[Collection entries]
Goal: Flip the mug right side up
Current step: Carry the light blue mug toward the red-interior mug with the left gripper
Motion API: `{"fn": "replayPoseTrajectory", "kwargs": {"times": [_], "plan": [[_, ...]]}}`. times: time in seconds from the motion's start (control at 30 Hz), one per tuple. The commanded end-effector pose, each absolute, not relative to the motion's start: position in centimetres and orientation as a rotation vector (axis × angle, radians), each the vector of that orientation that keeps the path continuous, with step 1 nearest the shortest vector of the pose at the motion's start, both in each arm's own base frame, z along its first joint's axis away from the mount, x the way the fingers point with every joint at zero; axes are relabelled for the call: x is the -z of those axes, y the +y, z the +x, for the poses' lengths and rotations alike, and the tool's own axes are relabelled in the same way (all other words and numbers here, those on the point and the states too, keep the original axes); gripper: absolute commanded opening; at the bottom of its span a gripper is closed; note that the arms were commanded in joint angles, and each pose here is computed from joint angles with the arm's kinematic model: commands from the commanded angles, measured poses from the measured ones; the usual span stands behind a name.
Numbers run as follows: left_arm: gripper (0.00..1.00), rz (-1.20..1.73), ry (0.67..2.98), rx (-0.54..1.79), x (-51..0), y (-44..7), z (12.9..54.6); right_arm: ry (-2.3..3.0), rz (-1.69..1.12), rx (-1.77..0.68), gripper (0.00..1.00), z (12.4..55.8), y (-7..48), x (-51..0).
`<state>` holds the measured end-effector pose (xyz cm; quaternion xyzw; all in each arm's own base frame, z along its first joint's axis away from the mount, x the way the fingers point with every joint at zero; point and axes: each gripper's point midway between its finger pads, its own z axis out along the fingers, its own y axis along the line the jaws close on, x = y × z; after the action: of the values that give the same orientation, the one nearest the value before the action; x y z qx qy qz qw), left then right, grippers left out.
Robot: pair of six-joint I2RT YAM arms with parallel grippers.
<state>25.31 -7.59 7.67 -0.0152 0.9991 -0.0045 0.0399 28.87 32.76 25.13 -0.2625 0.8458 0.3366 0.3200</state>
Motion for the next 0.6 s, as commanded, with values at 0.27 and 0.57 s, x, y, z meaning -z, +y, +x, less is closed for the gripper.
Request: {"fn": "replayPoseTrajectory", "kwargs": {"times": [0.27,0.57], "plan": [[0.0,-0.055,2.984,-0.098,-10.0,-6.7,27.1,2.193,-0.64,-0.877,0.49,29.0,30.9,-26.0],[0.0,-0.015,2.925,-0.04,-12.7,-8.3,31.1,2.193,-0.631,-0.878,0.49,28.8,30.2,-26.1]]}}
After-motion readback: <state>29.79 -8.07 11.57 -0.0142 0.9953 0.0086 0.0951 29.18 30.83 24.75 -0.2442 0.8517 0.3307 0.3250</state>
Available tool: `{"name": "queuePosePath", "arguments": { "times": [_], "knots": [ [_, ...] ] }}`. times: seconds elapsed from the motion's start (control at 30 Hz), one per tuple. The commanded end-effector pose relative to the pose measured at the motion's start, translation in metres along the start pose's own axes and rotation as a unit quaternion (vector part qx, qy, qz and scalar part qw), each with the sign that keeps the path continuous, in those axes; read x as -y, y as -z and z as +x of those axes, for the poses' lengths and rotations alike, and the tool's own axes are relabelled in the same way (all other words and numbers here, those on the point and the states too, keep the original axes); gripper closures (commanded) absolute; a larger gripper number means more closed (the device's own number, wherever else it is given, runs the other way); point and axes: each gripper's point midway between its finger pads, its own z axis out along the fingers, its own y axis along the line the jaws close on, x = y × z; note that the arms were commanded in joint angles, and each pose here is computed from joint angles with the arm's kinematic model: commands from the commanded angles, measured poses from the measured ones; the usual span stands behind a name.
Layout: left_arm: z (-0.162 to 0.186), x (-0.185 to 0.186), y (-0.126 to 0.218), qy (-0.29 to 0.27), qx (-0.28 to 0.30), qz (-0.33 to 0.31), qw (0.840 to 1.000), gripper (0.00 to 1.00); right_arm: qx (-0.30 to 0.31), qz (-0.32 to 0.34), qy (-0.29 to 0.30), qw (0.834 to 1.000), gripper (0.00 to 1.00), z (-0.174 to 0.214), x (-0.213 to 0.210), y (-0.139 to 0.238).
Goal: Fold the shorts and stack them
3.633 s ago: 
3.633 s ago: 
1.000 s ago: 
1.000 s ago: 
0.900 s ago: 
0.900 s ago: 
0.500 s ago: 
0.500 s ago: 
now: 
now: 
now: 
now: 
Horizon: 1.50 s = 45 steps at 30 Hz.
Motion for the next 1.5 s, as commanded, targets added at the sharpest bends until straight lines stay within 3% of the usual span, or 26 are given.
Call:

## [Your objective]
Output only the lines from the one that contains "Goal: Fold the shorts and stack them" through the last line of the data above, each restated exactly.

## [Answer space]
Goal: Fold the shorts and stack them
3.633 s ago: 
3.633 s ago: 
1.000 s ago: 
1.000 s ago: 
0.900 s ago: 
0.900 s ago: 
0.500 s ago: 
0.500 s ago: 
now: 
now: 
now: 
now: 
Horizon: 1.50 s = 45 steps at 30 Hz.
Motion for the next 1.5 s, as commanded, targets added at the sharpest bends until straight lines stay within 3% of the usual span, or 26 are given.
Call:

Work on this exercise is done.